问题
I have a space delimited file and some columns are blank, so we end up having multiple spaces, and fread fails with error. But read.table works fine. See example:
library(data.table)
# R version 3.4.2 (2017-09-28)
# data.table_1.10.4-3
fread("A B C D
1 2 3
4 5 6 7", sep = " ", header = TRUE)
Error in fread("A B C D\n1 2 3\n4 5 6 7") : Expected sep (' ') but new line, EOF (or other non printing character) ends field 2 when detecting types from point 0: 1 2 3
read.table(text ="A B C D
1 2 3
4 5 6 7", sep = " ", header = TRUE)
# A B C D
# 1 1 2 NA 3
# 2 4 5 6 7
How do we read using fread, I tried setting sep = " "
and na.string = ""
, didn't help.
回答1:
In fread function, by default strip.white
is set to TRUE
, meaning leading trailing spaces are removed.
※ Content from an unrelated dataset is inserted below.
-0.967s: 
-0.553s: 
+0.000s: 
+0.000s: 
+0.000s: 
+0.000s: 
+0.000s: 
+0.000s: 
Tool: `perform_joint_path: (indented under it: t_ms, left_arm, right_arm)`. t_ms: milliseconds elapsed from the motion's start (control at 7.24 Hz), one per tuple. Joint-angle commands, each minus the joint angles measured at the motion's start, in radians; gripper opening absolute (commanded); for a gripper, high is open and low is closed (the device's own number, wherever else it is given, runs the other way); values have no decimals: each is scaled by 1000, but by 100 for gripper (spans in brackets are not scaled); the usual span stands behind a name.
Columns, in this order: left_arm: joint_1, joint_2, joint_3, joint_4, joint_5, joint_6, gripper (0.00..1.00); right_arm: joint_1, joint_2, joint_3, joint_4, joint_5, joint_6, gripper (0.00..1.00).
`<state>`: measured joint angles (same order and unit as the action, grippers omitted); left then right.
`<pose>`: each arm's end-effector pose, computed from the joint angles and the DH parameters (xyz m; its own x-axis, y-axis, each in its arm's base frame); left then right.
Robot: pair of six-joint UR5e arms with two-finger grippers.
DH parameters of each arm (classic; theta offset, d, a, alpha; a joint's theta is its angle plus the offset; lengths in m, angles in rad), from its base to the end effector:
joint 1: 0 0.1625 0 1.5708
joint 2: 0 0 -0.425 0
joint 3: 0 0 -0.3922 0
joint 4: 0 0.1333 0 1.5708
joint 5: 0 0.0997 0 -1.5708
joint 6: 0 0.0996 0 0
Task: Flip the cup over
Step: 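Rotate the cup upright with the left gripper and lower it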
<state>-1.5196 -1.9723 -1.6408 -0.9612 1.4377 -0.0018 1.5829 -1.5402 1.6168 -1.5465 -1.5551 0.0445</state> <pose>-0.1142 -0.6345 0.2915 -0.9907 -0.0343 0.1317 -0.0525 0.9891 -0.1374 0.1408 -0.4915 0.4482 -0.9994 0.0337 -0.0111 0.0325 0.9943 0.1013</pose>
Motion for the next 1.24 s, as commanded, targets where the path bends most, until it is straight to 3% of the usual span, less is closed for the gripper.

That is useful to read files with fixed width or with irregular number of spaces as separator.
Whereas in read.table strip.white
by default is set to FALSE
.
fread("A B C D
1 2 3
4 5 6 7", sep = " ", header = TRUE, strip.white = FALSE)
# A B C D
# 1: 1 2 NA 3
# 2: 4 5 6 7
Note: Providing self-answer as I couldn't find relevant post, also this tripped me over once and twice.
Edit: This doesn't work anymore for data.table_1.12.2, related GitHub Issue.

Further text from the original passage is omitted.